There’s a parallel control strategy to spraying rust to suppress its efflorescence. That is finding coffee varieties that possess some intrinsic resistance to the pathogen and crossbreeding them to produce new varieties that are less vulnerable to the disease. To see that approach’s potential, you only have to walk to the other side of Gabriel’s field. The plants there are thick with branches, glossy with health, studded with bright, heavy cherries. Rodrigo Chávez, a tall man in a crisp shirt, crouched and rubbed a leaf gently, looking for the telltale spots. Gabriel spoke with him excitedly in Spanish, waving his hands.
“He’s calling it a supermarket,” Chávez told me. “You can see here where the flowers are forming; that is next year’s crop. He’s very happy that the crop looks so good, that it’s going to give him a higher income.” Chávez dusted off his hands and stood up, looking over more rows resembling the bush we stood next to. “He’s especially happy because he didn’t have to spray these plants,” Chávez went on. “So he spent less money to manage them, and he’s going to have more coming in.”
Chávez was part of the reason healthy plants were in the same field as the rust-stricken ones. He is a project director at the Norman Borlaug Institute for International Agriculture, at Texas A&M University. The institute operates the Resilient Coffee in Central America program, funded by the U.S. Agency for International Development, to bring rust-resistant hybrids to farmers—actually to farmers, not just to test plots at research stations. For three years, the members of the team—Chávez and Roger Norton, the regional director of the project, in Texas, and Luis Alberto Cuellar Gomez, Oscar Ramos, and Daniel Dubon in El Salvador—have been trekking through Guatemala, Honduras, and El Salvador, armed with educational materials and plants. They have persuaded more than 100 small farmers to plant samples of new coffees alongside their established plants, and to observe and relay back to the team how the new plants react to the unpredictable conditions that climate change has wrought.
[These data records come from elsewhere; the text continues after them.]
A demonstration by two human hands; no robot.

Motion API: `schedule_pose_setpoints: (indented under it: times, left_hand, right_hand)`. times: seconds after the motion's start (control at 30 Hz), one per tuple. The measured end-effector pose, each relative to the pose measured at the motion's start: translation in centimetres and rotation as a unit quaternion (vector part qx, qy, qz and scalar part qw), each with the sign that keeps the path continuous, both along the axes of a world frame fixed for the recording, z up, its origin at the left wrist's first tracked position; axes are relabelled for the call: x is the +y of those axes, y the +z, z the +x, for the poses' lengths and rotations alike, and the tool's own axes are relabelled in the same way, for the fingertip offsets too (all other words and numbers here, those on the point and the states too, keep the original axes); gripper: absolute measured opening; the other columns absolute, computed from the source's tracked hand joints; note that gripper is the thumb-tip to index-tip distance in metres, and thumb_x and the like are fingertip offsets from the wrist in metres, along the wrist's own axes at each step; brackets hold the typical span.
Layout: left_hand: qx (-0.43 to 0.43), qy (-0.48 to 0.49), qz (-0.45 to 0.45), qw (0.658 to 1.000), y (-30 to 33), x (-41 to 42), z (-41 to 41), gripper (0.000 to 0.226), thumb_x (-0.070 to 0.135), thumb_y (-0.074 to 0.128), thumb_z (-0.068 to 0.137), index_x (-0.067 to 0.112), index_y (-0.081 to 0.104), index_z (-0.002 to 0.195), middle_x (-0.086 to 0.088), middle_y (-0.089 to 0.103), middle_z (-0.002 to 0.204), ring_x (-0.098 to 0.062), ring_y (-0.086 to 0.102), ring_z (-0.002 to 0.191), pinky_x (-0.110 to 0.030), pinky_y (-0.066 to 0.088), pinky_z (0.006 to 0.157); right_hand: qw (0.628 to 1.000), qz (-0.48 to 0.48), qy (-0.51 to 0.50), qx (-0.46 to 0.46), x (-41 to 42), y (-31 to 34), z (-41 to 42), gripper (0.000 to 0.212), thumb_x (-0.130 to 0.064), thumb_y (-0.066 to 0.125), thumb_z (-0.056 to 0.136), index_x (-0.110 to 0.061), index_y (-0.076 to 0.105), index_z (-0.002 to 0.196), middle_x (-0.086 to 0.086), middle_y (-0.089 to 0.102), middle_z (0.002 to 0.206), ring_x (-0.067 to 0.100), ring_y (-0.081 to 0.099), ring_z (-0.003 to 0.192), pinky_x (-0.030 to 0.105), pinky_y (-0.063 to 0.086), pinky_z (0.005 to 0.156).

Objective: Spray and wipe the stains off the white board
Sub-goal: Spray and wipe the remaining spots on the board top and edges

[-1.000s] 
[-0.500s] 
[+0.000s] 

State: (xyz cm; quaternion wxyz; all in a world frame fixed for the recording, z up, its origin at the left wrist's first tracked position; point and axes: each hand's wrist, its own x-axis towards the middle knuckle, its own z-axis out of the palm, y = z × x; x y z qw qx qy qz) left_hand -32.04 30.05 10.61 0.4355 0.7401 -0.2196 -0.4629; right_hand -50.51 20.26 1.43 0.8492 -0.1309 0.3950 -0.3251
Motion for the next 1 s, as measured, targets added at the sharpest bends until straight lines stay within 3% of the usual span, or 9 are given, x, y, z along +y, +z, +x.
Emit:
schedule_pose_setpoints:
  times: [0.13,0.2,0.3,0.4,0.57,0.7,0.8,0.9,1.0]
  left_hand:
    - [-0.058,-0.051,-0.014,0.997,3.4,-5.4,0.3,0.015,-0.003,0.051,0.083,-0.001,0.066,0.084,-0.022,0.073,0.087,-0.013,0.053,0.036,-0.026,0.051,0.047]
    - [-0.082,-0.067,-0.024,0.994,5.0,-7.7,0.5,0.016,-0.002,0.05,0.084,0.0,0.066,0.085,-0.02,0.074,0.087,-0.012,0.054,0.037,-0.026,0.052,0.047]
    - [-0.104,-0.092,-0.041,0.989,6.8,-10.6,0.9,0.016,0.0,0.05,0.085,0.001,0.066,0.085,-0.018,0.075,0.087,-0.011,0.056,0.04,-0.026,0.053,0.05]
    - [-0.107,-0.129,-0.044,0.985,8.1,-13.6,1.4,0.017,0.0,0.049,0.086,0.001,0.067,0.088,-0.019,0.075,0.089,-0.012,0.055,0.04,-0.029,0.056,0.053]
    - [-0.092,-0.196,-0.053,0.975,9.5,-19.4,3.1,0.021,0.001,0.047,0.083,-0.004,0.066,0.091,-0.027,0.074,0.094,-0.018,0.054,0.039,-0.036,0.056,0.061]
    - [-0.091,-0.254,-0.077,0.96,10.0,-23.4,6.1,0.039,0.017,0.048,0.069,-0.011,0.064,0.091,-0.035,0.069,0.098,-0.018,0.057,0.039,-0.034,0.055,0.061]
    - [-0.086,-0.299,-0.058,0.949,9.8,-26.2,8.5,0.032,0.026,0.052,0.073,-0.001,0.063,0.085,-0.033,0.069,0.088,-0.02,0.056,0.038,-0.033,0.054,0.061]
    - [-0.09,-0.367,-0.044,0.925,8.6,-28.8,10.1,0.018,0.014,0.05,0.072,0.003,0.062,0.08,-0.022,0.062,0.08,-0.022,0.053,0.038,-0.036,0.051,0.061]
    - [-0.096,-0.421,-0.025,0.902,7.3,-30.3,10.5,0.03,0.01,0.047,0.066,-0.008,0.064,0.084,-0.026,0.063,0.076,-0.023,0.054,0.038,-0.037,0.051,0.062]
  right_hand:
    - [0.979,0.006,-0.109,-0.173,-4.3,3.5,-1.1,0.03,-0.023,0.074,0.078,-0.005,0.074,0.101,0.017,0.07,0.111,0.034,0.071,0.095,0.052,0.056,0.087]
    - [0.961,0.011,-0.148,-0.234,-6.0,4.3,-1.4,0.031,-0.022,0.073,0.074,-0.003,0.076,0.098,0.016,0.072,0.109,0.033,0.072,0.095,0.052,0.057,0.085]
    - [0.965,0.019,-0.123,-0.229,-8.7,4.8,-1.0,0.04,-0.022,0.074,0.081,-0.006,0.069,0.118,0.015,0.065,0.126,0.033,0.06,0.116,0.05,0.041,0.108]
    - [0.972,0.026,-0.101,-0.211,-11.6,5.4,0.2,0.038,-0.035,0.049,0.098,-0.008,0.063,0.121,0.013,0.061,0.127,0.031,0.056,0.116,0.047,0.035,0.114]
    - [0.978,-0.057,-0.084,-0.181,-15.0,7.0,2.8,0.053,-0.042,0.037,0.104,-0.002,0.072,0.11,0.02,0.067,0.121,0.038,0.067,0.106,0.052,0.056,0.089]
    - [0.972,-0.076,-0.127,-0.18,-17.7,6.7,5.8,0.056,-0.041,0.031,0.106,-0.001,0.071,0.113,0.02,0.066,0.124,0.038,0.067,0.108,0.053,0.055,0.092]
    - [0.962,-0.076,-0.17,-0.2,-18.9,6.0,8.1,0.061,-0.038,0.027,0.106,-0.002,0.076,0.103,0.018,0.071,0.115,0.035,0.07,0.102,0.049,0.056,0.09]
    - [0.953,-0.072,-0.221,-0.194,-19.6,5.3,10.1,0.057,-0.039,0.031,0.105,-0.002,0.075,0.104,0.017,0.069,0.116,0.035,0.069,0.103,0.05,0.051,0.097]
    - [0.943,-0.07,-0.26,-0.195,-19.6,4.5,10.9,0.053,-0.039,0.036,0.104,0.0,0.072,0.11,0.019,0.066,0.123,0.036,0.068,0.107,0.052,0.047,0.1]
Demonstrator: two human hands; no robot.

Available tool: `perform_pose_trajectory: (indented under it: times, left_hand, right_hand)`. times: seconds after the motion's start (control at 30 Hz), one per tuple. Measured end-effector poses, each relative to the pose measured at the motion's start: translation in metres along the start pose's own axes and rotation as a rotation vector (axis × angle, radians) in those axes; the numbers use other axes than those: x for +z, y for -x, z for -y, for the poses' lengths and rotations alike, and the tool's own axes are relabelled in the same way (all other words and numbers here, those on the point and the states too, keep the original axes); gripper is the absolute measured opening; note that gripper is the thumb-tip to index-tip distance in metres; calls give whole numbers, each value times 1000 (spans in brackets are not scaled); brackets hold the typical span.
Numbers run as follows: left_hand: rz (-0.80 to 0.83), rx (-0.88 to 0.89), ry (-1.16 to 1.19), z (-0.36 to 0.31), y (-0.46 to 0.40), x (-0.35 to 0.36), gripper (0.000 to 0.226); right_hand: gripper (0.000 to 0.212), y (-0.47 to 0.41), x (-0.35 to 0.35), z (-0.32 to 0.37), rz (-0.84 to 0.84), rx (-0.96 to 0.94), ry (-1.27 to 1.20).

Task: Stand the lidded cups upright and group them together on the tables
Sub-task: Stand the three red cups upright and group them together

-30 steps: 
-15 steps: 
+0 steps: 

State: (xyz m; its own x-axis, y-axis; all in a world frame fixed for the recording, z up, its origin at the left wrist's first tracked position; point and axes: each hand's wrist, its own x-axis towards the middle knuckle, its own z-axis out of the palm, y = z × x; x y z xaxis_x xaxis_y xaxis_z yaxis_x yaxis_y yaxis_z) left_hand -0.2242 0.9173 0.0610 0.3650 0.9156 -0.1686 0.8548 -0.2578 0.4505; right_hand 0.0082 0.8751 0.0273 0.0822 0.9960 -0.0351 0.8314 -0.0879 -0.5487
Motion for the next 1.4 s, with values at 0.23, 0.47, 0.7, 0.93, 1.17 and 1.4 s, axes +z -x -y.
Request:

The plants that the team brings to the farmers are complex mixtures of coffee genetics produced by research organizations, known by acronyms such as CIRAD in France, CATIE in Costa Rica, and IHCAFE in Honduras, that collaborate across the globe. They are what remain of a powerful network of national coffee institutes sponsored by governments and international philanthropies such as the Rockefeller Foundation during the Green Revolution of the 1960s and 1970s, when Norman Borlaug, the Texas institute’s namesake, was staving off international famine by breeding rust resistance into wheat. Those research institutes and others produced many of the plants growing in Latin American fields now, varieties that were bred specifically to be resistant to rust once it crossed the Atlantic.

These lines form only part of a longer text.